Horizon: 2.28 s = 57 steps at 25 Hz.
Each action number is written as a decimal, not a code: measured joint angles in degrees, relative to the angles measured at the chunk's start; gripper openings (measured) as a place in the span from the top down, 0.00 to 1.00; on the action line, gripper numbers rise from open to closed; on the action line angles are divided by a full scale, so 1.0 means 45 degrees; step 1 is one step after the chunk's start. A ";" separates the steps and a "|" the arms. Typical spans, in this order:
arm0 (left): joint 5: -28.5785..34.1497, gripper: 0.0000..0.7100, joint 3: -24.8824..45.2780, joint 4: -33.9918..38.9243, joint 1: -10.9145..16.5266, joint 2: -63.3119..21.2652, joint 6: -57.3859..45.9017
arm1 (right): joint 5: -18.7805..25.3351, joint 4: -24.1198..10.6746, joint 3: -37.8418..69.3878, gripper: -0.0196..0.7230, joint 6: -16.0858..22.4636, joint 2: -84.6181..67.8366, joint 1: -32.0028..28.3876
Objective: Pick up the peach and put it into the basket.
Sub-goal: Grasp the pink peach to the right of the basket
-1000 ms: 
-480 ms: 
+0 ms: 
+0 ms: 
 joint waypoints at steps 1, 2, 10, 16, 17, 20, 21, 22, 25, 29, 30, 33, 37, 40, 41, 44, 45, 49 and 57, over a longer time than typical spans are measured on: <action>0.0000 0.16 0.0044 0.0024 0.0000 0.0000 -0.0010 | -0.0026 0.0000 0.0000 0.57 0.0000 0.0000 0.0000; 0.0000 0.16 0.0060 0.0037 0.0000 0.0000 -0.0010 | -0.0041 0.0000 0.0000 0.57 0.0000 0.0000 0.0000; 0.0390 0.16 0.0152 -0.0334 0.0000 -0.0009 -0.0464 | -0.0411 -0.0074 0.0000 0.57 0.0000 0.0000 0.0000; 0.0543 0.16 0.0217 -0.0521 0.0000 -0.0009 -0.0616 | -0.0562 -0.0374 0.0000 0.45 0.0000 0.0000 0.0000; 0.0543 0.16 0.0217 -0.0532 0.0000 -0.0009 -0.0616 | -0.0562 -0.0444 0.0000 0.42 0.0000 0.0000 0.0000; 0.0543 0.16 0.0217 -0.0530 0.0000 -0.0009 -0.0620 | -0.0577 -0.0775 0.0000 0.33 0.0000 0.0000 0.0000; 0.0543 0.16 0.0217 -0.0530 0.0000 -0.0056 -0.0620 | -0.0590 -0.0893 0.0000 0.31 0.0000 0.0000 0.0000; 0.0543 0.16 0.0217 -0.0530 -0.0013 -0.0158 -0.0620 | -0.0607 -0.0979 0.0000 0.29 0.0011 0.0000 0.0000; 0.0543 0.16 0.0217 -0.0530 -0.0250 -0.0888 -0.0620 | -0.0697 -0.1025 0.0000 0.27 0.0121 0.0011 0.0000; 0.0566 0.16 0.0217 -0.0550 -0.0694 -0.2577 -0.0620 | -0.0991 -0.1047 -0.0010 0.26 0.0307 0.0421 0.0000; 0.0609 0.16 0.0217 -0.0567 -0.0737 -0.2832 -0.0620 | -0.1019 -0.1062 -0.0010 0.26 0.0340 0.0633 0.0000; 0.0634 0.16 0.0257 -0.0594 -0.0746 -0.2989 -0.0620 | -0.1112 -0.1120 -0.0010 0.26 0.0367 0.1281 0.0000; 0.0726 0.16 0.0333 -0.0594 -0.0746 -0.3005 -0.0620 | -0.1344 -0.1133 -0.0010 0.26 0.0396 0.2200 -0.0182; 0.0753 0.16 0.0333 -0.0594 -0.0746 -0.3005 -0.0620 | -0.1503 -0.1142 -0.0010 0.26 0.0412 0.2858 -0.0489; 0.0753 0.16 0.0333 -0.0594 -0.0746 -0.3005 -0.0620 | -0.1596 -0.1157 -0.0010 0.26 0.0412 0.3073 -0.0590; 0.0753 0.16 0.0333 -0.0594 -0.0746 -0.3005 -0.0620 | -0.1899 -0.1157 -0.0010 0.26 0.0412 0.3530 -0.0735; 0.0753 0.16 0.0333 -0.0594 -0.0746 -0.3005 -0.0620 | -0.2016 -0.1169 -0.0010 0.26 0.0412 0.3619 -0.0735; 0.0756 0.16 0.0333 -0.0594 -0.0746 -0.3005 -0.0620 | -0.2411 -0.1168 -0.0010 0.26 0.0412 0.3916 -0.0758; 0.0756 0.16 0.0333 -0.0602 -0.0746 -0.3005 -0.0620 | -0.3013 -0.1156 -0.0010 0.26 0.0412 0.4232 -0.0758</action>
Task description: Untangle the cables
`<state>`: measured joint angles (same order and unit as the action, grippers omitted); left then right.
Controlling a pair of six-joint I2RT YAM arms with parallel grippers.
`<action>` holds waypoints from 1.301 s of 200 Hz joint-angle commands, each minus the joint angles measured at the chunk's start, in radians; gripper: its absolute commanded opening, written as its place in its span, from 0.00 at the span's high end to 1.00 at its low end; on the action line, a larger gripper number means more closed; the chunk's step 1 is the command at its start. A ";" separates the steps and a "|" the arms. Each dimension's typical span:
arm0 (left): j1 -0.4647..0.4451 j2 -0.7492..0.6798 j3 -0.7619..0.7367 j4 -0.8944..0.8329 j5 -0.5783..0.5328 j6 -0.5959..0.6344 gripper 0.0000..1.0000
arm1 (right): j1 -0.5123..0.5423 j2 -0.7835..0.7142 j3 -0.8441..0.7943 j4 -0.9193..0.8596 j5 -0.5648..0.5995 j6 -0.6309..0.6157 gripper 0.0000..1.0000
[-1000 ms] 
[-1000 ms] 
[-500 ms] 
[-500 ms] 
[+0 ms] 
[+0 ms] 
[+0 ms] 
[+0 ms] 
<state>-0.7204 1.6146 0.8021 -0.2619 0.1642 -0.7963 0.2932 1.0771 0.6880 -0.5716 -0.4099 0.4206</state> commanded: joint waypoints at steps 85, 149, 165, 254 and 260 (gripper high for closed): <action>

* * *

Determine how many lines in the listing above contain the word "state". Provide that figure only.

2